Topics

The contents will be defined around the following main topics being the critical areas, which can be seen as separate pillars emphasising together the platform objective:

  • Business Implementation
  • Design for RM
  • RM materials
  • RM processes


  • Business Implementation: Mass production including the resulting mass consumption has shaped our society and, with RM, this way of thinking needs adapting. The total realisation chain will be affected via customer need, data capture, design, design verification, manufacture, logistics, but also education, liability, data ownership and standards.
  • Design for RM: Design will change dramatically in the coming years. Lead times are getting shorter the number of variants on products is rising. Therefore, the designer experiences a dramatic reduction of time available while the complexity of the design is rising.

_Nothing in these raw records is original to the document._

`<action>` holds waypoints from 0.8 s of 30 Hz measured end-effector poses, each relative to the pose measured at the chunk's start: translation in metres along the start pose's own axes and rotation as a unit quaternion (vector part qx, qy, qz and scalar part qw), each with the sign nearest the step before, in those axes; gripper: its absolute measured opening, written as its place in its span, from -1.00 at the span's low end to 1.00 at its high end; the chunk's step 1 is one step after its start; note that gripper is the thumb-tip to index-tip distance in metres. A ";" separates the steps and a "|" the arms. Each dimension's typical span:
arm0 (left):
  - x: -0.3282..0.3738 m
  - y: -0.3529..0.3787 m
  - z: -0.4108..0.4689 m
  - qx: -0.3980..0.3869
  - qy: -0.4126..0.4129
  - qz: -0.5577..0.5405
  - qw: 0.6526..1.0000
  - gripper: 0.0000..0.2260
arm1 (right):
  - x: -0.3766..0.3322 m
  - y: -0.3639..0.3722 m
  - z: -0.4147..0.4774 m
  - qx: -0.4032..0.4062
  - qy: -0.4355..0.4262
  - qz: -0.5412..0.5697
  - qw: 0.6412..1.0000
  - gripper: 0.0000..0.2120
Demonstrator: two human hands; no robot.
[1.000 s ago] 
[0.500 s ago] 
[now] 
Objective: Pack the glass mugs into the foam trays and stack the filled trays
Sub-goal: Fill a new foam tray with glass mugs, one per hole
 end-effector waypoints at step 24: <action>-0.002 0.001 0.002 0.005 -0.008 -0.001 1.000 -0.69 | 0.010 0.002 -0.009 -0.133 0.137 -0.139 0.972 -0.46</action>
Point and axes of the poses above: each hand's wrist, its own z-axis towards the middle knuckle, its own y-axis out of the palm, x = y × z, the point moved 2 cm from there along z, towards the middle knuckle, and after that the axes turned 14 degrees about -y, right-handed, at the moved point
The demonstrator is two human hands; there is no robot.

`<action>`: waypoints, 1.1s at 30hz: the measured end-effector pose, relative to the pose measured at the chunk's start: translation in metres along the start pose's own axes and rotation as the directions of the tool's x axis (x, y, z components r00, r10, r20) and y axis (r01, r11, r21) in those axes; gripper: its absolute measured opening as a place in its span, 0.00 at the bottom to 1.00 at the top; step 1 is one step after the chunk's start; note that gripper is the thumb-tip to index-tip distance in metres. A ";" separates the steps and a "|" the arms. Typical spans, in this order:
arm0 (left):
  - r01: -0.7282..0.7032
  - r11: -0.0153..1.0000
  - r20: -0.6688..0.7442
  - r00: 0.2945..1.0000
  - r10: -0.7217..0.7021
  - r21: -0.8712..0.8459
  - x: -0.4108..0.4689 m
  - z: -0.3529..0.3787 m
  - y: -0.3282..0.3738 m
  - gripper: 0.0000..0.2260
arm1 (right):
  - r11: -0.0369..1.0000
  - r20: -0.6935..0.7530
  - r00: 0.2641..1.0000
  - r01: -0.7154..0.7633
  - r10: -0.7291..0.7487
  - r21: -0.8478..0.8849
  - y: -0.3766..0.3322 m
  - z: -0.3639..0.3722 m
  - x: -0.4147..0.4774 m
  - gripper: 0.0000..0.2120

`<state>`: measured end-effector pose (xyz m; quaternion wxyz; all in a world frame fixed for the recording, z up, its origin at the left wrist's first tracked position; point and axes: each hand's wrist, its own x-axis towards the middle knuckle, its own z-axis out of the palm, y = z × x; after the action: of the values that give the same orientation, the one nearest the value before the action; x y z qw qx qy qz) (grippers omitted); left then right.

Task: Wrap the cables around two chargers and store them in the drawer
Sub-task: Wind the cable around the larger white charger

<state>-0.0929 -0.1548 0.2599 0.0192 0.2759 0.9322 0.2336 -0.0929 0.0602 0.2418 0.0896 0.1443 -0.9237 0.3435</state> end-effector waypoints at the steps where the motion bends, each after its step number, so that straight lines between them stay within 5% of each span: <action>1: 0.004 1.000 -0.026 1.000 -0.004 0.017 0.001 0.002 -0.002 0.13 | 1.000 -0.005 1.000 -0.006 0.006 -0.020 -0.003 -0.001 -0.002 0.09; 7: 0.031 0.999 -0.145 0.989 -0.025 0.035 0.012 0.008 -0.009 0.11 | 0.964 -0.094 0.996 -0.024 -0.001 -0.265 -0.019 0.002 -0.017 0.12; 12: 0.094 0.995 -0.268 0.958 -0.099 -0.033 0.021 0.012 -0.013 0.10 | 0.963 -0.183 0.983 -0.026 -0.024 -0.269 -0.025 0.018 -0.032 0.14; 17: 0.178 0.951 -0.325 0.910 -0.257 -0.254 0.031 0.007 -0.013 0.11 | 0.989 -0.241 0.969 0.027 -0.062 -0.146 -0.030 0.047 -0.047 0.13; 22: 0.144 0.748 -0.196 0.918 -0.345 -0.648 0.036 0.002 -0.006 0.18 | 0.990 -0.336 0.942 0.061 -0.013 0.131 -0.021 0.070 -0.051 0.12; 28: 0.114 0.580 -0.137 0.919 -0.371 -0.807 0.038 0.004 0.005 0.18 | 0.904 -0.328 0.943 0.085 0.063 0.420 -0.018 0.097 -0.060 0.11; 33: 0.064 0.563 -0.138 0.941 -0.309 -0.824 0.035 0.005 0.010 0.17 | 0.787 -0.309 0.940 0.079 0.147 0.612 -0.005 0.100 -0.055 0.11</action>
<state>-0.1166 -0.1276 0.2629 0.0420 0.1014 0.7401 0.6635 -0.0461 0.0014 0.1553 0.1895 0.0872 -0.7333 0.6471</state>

The challenges and responsibilities of the individual designer will become bigger and bigger and therefore he has to be supported by for instance automatic design software.
  • RM materials: Materials development is the main driving component because materials properties and processing directly influences the later on usability and product features. Production technology will be supplemented by a very wide range of stable materials which properties could be predicted over time by simulation and adapted test procedures. These new materials will have graded characteristics, high performances as well as individual and customised properties.
  • RM processes: RM enjoys specific advantages over conventional manufacturing technologies, such as production of complex internal features, insertion of in situ sensors at locations impossible to reach once the part is produced, and minimal design constraints on part geometry. Changes to part geometry are easily affected. In RM, there is no steep cost dependence on geometric complexity, which favours utilization of complex geometry coupled to short production runs.